The assault seems to have been deadly effective, for the local warriors were armed only with swords and other simple weapons, says John Reid, a researcher at the Trimontium Trust and one of the co-directors of the archaeological fieldwork at Burnswark, south of Edinburgh. “We’re fairly sure that the natives on top of the hill weren’t allowed to survive.”
But Burnswark was just the opening salvo in a war against the restive tribes living north of Hadrian’s Wall. Despite their superior weaponry, Roman soldiers seem to have gotten bogged down in Scotland as they fought a tough, resourceful enemy capable of melting away into the hills and marshes. Less than two decades after the Romans attacked Burnswark and occupied part of Scotland’s lowlands, they retreated south to Hadrian’s Wall. “This is beginning to look like Rome’s Afghanistan,” Reid says.
RUINS—AND FIERCE WEAPONRY—FROM BLOODY ROMAN BATTLE DISCOVERED
Reid and colleague Andrew Nicholson, an archaeologist at the Dumfries and Galloway Council, began studying Burnswark five years ago, hoping to uncover new clues to the events that unfolded at the site, which includes remains of two Roman camps. At the time, Scottish archaeologists were divided in their interpretations of the site. Some thought a Roman army had used Burnswark as an ancient firing range and training camp, while other researchers regarded the hill fort as the scene of a lengthy siege.
To clarify the picture, Reid and Nicholson decided to scour Burnswark for traces of ancient Roman ammunition. American archaeologists had used metal detectors successfully at the site of the Battle of Little Bighorn to locate buried bullets and shells and map the combatants’ movements across the battlefield. So Reid and Nicholson decided to try something similar at Burnswark. As a first step, the researchers learned to calibrate a metal detector so that it could distinguish the lead in an ancient Roman sling bullet from other metal artefacts buried at the site.

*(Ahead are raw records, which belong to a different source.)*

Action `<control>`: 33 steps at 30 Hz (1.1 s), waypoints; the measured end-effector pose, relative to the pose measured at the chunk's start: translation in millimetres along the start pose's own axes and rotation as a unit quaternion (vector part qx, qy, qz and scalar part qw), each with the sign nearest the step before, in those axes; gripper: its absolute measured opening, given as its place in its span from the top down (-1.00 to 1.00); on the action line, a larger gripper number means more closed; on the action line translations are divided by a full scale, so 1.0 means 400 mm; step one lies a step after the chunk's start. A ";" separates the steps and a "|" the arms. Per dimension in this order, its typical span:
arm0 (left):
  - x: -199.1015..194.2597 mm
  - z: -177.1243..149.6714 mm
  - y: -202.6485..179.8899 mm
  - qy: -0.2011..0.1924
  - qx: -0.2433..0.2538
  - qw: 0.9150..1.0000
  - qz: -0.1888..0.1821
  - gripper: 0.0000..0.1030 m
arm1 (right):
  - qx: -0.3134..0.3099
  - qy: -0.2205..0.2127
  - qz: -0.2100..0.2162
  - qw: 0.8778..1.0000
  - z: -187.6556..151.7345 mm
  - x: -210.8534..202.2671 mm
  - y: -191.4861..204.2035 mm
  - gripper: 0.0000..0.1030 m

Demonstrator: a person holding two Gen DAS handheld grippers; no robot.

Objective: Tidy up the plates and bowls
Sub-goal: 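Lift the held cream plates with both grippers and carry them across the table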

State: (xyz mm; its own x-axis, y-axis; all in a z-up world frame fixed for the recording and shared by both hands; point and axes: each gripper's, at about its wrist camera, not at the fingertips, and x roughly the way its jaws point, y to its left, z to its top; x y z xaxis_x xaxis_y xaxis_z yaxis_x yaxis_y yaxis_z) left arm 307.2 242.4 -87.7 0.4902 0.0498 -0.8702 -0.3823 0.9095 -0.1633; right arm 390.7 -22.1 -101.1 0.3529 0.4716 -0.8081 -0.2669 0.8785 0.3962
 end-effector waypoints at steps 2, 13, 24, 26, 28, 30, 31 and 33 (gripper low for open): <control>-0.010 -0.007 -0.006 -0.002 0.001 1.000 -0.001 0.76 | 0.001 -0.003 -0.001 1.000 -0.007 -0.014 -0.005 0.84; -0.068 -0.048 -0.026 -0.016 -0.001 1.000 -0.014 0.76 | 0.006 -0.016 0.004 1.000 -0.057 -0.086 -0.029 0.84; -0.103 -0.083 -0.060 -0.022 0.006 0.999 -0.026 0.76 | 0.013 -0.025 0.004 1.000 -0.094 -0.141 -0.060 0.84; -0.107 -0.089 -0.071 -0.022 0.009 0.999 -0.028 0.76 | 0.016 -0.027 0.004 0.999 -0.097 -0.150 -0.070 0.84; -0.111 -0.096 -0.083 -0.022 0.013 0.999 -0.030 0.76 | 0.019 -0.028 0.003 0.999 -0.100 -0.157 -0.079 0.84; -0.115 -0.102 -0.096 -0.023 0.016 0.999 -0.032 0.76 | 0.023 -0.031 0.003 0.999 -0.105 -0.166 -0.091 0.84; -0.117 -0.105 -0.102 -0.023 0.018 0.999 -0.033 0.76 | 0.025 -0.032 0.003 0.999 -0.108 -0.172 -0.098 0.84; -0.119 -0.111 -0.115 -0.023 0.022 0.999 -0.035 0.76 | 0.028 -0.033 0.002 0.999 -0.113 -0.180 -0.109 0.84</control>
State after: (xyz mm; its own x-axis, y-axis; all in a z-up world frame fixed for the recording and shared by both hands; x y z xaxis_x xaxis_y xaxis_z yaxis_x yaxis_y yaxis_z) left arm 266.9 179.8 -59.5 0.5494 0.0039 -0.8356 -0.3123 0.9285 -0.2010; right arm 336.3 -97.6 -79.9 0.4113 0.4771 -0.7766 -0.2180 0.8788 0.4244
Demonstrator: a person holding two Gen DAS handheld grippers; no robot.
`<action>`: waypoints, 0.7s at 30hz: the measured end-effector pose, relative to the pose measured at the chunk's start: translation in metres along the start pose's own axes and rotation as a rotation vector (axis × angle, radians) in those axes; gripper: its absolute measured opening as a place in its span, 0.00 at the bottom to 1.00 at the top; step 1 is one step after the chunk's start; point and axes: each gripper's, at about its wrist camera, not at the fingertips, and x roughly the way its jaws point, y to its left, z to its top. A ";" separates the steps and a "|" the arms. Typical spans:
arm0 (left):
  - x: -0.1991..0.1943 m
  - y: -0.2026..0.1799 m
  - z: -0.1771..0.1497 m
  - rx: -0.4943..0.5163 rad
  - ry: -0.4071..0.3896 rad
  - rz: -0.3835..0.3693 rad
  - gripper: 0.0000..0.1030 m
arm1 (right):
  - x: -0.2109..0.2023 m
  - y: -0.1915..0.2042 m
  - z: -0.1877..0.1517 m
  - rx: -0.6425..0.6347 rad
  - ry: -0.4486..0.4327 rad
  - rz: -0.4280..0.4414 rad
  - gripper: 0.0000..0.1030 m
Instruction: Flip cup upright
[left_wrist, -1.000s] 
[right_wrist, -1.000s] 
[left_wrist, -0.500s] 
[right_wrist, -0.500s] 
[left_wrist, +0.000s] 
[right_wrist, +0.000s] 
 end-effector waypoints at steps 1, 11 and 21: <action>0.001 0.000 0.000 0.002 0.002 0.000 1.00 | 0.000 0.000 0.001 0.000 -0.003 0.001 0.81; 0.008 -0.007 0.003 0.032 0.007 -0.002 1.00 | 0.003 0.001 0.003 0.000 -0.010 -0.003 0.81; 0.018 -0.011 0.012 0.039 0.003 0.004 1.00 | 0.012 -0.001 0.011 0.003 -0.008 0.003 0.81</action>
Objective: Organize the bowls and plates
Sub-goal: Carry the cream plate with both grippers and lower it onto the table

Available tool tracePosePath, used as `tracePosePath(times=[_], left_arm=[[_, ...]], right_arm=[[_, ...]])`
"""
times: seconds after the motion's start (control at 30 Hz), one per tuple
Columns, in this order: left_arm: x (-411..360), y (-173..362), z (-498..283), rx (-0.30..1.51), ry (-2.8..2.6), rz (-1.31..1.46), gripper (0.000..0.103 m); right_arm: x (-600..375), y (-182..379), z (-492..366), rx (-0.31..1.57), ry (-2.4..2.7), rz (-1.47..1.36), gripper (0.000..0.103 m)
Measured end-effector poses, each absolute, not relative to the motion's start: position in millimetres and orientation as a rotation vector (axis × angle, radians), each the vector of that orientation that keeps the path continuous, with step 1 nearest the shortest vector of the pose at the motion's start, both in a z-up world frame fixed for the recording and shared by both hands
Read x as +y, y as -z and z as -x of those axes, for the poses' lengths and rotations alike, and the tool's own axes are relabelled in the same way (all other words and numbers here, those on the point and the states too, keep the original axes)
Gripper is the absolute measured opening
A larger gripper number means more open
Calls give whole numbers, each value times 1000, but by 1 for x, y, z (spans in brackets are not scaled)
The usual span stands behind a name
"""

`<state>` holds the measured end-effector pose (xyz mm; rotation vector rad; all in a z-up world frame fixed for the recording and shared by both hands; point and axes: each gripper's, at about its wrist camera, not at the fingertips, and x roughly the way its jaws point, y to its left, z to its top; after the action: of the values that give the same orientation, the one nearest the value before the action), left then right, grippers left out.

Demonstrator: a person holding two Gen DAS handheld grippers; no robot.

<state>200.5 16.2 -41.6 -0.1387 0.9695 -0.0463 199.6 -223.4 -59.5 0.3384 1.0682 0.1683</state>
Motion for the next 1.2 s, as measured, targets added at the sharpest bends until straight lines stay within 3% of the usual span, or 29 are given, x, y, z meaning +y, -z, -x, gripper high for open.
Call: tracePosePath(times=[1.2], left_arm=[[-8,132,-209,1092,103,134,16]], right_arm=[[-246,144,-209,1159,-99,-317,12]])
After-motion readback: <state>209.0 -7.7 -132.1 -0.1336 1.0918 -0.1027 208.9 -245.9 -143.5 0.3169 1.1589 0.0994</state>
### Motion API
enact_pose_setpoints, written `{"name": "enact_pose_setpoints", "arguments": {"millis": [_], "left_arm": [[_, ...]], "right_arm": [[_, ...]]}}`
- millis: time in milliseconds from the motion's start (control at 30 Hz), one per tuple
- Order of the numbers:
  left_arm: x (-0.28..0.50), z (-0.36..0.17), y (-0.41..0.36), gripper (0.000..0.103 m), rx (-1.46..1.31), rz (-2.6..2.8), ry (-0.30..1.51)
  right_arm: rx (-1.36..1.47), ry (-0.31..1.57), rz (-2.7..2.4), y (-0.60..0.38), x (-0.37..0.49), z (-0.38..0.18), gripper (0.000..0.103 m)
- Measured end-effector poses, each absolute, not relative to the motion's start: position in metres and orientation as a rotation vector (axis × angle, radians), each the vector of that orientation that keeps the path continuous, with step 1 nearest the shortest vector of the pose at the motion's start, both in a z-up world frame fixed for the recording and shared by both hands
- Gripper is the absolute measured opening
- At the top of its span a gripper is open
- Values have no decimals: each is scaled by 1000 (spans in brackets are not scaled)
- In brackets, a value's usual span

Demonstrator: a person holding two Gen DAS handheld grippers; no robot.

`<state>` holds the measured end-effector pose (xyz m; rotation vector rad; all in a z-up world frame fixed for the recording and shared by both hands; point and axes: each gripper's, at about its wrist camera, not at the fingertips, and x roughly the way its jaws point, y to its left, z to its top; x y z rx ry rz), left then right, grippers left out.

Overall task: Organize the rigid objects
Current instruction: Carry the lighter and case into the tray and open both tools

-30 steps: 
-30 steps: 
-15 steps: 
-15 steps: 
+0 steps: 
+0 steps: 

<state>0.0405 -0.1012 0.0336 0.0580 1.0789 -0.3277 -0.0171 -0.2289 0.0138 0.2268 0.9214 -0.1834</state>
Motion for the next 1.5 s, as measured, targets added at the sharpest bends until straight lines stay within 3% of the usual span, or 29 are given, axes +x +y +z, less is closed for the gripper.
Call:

Roman soldiers armed with slings used these lead bullets to mow down foes. A skilled slinger could hit a target smaller than a person from 130 yards away.
PHOTOGRAPH BY JOHN REID
Trained metal detectorists then combed Burnswark’s hillsides and summit, producing more than 2,700 hits that Nicholson carefully recorded and mapped. Then the team ground-truthed the findings by digging five small trenches. The excavations revealed more than 400 Roman sling bullets right where the metal detectors indicated, as well as two spherical sandstone missiles known as ballista balls. The results suggested that 94 percent of the metal detector hits were in fact Roman bullets.